The observed value is "0409" which is en_us.
The correct value would be "de_ch". Still acceptable is "de".

I found other reports, that this registry key is not reliable using
windows 7:
http://social.technet.microsoft.com/Forums/en/w7itproinstall/thread/8597901e-47a8-4457-a8dc-653a260808b3

following the links at the end
http://blogs.msdn.com/b/michkap/archive/2010/03/19/9980203.aspx
it is proposed, that:
- there is a new key (since Vista I think) which contain directly the
IETF language tag (which is close to the locale):
[HKEY_CURRENT_USER\Control Panel\International\LocaleName]

In this case, this would help. The contained value "de-CH" is correct.

----

Anyway, the recommended method is to use the system call:
GetSystemDefaultLCID()
and from Vista on:
GetUserDefaultLocaleName()

---

Two possible methods to solve the issue:

1) extend msgcat to first look to LocaleName
This is officially not supported but would solve in this case
The registry entry "LocaleName" is seen as more reliable, as all modern APIs use this instead of CLID's.
A patch for this case is attached.

2) extend tcl to return the current system locale by an api
This requires binary code

Discussion

1 2 > >> (Page 1 of 2)
  • Harald Oehlmann

    Harald Oehlmann - 2012-06-21

    Patch for msgcat 1.4.4 resulting in msgcat-1.4.5

     
  • Jan Nijtmans

    Jan Nijtmans - 2012-06-22

    committed to branch bug-3536888

     
  • Don Porter

    Don Porter - 2012-06-22
    • assigned_to: dgp --> oehhar
     
  • Jan Nijtmans

    Jan Nijtmans - 2012-06-28

    Fixed two things in the bug-3536888 branch:
    - the variable "key" was used before defined
    - didn't work on cygwin, now it does.
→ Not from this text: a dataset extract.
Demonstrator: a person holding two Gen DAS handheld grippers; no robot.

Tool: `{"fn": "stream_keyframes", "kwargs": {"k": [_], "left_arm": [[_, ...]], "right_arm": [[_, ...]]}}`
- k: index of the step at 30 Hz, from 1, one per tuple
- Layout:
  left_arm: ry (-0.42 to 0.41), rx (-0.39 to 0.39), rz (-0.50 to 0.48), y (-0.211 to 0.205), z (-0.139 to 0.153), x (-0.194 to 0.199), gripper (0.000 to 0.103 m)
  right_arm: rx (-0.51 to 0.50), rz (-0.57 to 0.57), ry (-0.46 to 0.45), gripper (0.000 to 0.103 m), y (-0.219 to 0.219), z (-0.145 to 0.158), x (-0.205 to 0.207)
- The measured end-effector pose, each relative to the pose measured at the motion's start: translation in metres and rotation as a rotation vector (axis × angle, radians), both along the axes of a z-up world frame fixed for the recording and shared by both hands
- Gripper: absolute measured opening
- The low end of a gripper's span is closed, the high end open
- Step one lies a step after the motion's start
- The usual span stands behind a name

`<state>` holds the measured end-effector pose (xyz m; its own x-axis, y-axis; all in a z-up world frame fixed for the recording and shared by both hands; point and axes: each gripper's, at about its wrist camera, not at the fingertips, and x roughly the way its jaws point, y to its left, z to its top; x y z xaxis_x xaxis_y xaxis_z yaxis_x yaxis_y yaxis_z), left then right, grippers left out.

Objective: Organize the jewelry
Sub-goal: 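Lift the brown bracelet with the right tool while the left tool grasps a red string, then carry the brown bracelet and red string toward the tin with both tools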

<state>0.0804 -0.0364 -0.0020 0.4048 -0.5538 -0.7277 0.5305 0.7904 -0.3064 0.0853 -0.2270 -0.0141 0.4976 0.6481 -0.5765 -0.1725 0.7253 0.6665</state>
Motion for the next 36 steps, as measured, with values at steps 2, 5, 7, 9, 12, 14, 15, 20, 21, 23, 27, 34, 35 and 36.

    Harald, I think it's ready to be merged to
    core-8-5-branch. Do you agree?
    Please test it on your german-swiss windows 7
    machine. To me everything looks fine now.

     
  • Harald Oehlmann

    Harald Oehlmann - 2012-06-29

    Dear Jan,
    thank you for the two modifications.
    "key" was lost somewhere...
    Test is succesfull.

    Two remarks:
    1) for me, the purpose of '[info sharedlibextension] ne ".dll"' is not obvious.
    I would like a comment like: "on windows but not cygwin"
    Or I would like a more explicit "windows and not cygwin" check using the platform array/packages

    What exactly happens on cygwin ? Is there no registry package ?

    2) Small optimisation:
    Replace:
    #
    # The rest of this routine is special processing for Windows;
    # all other platforms, get out now.
    #
    if {[info sharedlibextension] ne ".dll"} {
    mclocale C
    return
    }
    #
    # On Windows, try to set locale depending on registry settings,
    # or fall back on locale of "C".
    #
    if {[catch {
    package require registry
    }]} {
    mclocale C
    return
    }
    by:
    # The rest of this routine is special processing for Windows;
    # all other platforms, get out now.
    #
    if {[info sharedlibextension] ne ".dll"
    || [catch {package require registry}]
    } {
    mclocale C
    return
    }
    #
    # On Windows, try to set locale depending on registry settings,
    # or fall back on locale of "C".
    -END-

    Thank you,
    Harald

     
  • Harald Oehlmann

    Harald Oehlmann - 2012-06-29

    Patch of 2012-06-29 against msgcat-1.4.4

     
  • Jan Nijtmans

    Jan Nijtmans - 2012-06-29

    I agree with your comments. The registry package works on
    Cygwin as on Windows, only $tcl_platform(platform) is "unix",
    so msgcat didn't try to use the registry package. The easiest
    way to say "Windows or Cygwin" is [info sharedlibextension],
    because those two platforms are the only ones using ".dll"
    So, comments adapted acoording to that.

    Suggested optimization is OK to me too.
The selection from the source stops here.